Current California law protects arrestees and detainees from strip and body cavity searches if they are being held for an infraction or misdemeanor that does not involve weapons, controlled substances or violence. However, these same people are subject to strip and body cavity searches when they are placed within the general jail population, which commonly occurs when they do not post bail or get released on their own recognizance within three hours of their detention.

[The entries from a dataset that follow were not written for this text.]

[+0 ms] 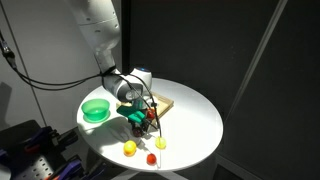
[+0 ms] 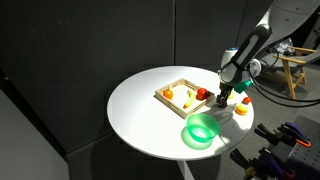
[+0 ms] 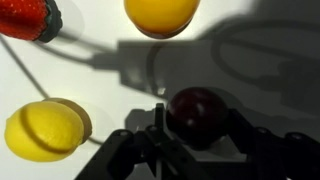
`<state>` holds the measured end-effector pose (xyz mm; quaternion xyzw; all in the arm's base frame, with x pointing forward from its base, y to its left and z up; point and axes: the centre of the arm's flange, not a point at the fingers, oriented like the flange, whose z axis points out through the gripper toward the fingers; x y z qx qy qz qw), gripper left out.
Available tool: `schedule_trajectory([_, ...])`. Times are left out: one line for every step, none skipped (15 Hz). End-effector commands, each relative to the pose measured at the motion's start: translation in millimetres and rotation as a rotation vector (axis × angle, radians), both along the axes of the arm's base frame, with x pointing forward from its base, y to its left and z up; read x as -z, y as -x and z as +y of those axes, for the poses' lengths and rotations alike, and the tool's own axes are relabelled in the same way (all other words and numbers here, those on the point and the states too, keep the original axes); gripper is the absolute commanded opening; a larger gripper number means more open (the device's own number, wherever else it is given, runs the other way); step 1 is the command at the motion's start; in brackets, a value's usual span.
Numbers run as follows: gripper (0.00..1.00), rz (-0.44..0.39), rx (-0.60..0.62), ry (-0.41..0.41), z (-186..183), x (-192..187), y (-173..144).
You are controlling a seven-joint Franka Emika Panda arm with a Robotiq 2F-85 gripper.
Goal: Put the plum in the green bowl
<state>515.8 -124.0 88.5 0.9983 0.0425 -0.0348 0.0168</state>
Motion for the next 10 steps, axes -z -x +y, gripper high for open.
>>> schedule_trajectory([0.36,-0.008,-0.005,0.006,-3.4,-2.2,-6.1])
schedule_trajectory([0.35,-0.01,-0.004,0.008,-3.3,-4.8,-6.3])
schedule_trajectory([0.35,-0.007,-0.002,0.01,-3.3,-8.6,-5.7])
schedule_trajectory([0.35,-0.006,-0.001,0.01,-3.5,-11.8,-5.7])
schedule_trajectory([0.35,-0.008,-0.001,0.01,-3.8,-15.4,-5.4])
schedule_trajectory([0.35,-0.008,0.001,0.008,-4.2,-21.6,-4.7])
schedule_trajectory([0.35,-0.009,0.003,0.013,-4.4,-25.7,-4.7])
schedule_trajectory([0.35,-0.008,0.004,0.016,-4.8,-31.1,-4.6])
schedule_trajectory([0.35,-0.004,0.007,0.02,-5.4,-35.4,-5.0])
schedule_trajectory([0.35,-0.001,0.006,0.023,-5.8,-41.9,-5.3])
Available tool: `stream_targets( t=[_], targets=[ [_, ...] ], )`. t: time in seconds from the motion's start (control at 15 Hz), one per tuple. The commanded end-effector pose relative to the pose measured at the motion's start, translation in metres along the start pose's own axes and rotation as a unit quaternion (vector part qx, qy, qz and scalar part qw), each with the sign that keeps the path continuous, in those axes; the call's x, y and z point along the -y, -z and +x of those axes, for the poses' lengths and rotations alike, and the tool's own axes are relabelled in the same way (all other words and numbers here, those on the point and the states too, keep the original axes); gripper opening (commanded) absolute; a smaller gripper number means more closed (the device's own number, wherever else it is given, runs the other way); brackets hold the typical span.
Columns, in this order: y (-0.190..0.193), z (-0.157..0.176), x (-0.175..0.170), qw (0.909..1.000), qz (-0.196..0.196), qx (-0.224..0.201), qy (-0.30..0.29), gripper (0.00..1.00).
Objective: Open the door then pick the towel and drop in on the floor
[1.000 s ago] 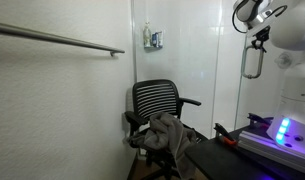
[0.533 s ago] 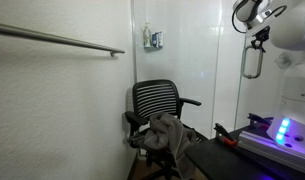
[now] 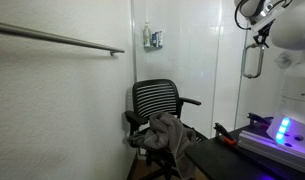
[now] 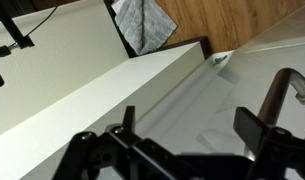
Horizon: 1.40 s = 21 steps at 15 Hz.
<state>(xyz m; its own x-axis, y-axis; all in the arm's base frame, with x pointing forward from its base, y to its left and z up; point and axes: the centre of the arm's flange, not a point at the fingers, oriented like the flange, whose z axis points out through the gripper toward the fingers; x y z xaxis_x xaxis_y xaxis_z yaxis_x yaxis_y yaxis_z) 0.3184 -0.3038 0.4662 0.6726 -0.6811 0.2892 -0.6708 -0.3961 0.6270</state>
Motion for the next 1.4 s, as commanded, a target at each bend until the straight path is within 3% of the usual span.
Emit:
stream_targets(
  t=[0.0,0.13,0.2,0.47,0.6,0.8,1.0,1.13,1.33],
  targets=[
    [0.003,-0.004,-0.006,1.0000,0.001,-0.007,0.004,1.00],
    [0.007,-0.009,-0.012,0.9999,0.006,-0.012,0.007,1.00],
    [0.012,-0.016,-0.001,0.9982,0.026,-0.025,0.049,1.00],
    [0.087,-0.082,0.022,0.9858,0.051,-0.100,0.124,1.00],
    [0.128,-0.109,0.034,0.9749,0.063,-0.141,0.160,1.00],
    [0.176,-0.144,0.057,0.9505,0.093,-0.206,0.213,1.00],
    [0.193,-0.127,0.088,0.9204,0.154,-0.277,0.229,1.00],
    [0.181,-0.107,0.135,0.9008,0.218,-0.293,0.236,1.00],
    [0.164,-0.109,0.191,0.8702,0.295,-0.284,0.274,1.00]
  ],
)
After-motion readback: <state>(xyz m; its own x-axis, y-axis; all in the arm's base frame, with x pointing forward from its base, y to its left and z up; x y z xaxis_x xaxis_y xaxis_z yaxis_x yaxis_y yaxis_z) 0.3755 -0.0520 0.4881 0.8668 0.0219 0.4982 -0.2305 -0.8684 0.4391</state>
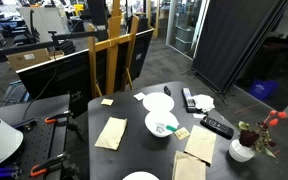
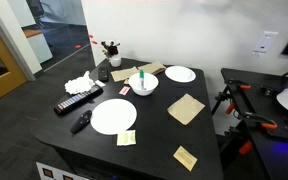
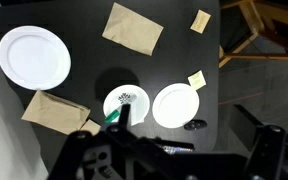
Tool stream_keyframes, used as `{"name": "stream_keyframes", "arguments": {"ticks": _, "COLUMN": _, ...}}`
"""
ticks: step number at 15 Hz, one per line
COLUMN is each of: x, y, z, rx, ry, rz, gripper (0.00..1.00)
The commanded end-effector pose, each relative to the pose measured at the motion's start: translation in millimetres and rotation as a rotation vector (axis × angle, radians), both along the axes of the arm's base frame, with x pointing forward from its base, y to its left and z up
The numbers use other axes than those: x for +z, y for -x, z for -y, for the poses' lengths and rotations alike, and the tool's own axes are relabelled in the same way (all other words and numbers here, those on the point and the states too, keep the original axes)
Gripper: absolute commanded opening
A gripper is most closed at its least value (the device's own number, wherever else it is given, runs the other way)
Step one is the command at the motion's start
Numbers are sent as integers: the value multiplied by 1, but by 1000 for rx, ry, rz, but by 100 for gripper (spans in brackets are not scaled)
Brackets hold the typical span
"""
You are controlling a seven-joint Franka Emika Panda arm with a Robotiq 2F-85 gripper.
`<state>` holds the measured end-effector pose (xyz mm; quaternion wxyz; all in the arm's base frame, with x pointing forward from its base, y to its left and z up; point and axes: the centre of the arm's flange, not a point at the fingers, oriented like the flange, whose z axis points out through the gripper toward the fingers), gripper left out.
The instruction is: Remove the green marker from the white bowl
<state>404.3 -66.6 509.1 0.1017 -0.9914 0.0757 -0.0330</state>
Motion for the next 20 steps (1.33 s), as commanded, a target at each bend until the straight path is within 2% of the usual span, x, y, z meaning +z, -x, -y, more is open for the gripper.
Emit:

The U.S. Supreme Court recently ruled that the 4th Amendment of the U.S. Constitution does not prohibit authorities from strip searching a detainee when he or she is placed into the general population of a jail. The court did not, however, determine when it is constitutionally permissible for an arrestee to be placed into the general population, or decide whether a search can be lawfully performed on a detainee prior to placement into the general population.
“That permissive standard for conducting broad and intrusive searches is out of step with existing public policy in California and invites abuse of this intrusive procedure,” said Senator Leno.
SB 1536 will be heard in the Senate Public Safety Committee on April 24.